Tout d’un coup, une grande partie des 400 invités réunis dans la Grand’chambre de la Cour de cassation, à l’occasion de son audience solennelle de début d’année, vendredi 9 janvier, s’est mise à regarder le plafond. Non pas que la prestigieuse assemblée, aux cheveux pour la plupart grisonnants, s’était autorisée à bayer aux corneilles, mais le premier président, Christophe Soulard, l’avait involontairement encouragée à regarder le tableau de Paul Baudry (1828-1886) qui orne le plafond tout en dorures de la salle du Palais de justice. Une évocation d’un passage du livre d’Isaïe de la Bible, où il est écrit, précise le plus haut magistrat de France, « que dans la justice divine, le loup habitera avec l’agneau, la vache et l’ours auront un même pâturage, et leurs petits un même gîte ».

« Cette allégorie conserve toute sa puissance d’évocation dans le cadre d’un Etat de droit séculier et laïc. (…) On pourrait me reprocher d’énoncer un truisme (…), a-t-il poursuivi. Mais sommes-nous encore en présence d’une vérité partagée lorsque les attaques violentes, voire les menaces personnelles contre les juges, se multiplient à l’intérieur du pays mais également au plan international, mettant en cause non seulement le bien-fondé de telle ou telle décision, mais aussi la légitimité de ceux qui l’ont rendue ? »

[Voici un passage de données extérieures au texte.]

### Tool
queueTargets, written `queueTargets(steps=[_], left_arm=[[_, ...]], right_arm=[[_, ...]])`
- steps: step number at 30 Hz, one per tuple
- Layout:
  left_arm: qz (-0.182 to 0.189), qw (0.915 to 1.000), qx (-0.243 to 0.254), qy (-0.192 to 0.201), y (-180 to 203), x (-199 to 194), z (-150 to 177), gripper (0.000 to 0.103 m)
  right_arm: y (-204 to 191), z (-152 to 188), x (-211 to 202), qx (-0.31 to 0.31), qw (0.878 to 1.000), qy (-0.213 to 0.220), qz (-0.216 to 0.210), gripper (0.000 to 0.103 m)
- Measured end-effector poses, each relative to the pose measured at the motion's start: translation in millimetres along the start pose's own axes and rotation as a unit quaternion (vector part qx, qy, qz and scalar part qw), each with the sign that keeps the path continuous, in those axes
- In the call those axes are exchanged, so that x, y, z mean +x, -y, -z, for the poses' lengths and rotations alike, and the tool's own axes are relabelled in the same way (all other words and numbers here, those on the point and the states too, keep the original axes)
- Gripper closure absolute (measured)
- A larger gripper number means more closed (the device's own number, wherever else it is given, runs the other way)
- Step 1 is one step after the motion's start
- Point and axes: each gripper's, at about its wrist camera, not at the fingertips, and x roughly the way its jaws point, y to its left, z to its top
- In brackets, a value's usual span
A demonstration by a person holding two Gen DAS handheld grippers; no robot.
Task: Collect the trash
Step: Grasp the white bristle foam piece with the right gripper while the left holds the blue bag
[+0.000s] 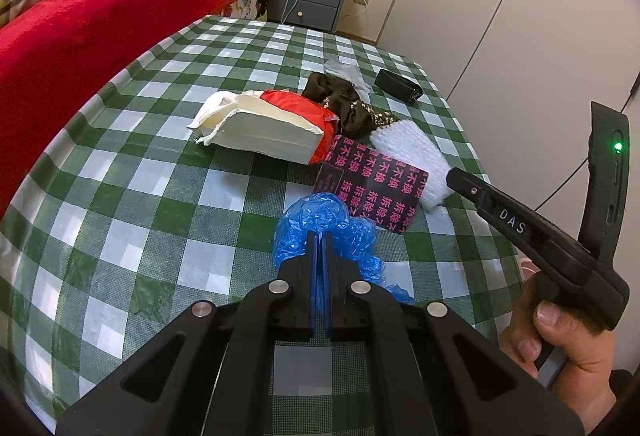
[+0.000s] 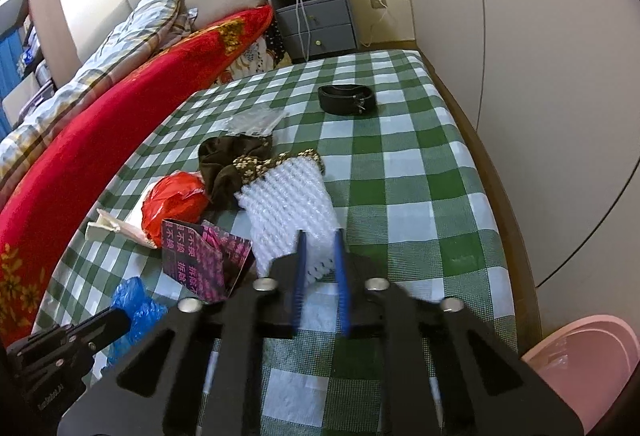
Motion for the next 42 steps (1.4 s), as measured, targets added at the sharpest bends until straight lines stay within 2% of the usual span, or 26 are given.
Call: queueTargets(steps=[11, 13, 14, 15, 16, 24, 27, 28, 32, 42], left_arm=[[-0.001, 1.0, 0.001, 0.01, -1, -6, -5, 0.101], [0.0, 0.9999, 0.002, 0.011, 0, -9, -5, 0.101], [0.001, 0.9999, 0.003, 0.011, 1, -10, -5, 0.101], [0.001, 0.9999, 0.004, 0.012, 1, -11, -4, 0.101], [0.0, 0.9999, 0.005, 0.012, 1, -12, -4, 0.101], [0.0, 0.9999, 0.006, 0.013, 1, -11, -4, 0.101], [0.0, 0.9999, 0.006, 0.014, 1, -11, -4, 0.101], [0.0, 0.9999, 0.005, 0.015, 1, -11, -5, 0.101], [-0.001, 0.9998, 0.007, 0.021, 2, -12, -8, 0.101], [0.002, 0.9988, 0.017, 0.046, 7, -30, -11, 0.101]], right_arm=[[-11, -1, -20, -0.024, 1.0, 0.012, 0.004, 0.102], [-5, -1, -18, -0.006, 1.0, 0.006, 0.005, 0.091], [-2, -1, -16, 0.003, 1.0, 0.002, 0.004, 0.083], [2, 0, -14, 0.013, 1.0, 0.0, 0.0, 0.07], [5, 0, -12, 0.018, 1.0, -0.001, -0.001, 0.065], [9, 0, 12, 0.032, 0.999, -0.028, -0.02, 0.067], [7, 1, 13, 0.028, 0.999, -0.033, -0.025, 0.088], [6, 1, 12, 0.026, 0.999, -0.031, -0.027, 0.09], [1, 0, -6, 0.014, 0.999, -0.015, -0.027, 0.092], [-16, 6, -68, -0.038, 0.999, 0.019, 0.023, 0.092]])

Il vous reste 84.13% de cet article à lire. La suite est réservée aux abonnés.

Partager.

Salle de presse de TheNews.re. Nous couvrons l'actualité réunionnaise et internationale avec rigueur et objectivité. Notre mission : informer les citoyens avec des analyses approfondies sur la politique, la société, l'économie et la culture.

20 commentaires

  1. Camille Durand le

    Cette audience solennelle est un rappel important de l’indépendance de la justice, surtout dans un contexte où elle est souvent remise en question.

  2. Chloé Richard le

    Intéressant de noter la référence à Isaïe dans un contexte laïc. Cela montre l’universalité des valeurs de justice.

  3. Camille Thomas le

    La justice divine évoquée dans la Bible est une belle métaphore pour souligner l’équité dans notre système judiciaire.

  4. Les paroles du premier président rappellent que la justice doit rester un bastion de stabilité dans une société divisée.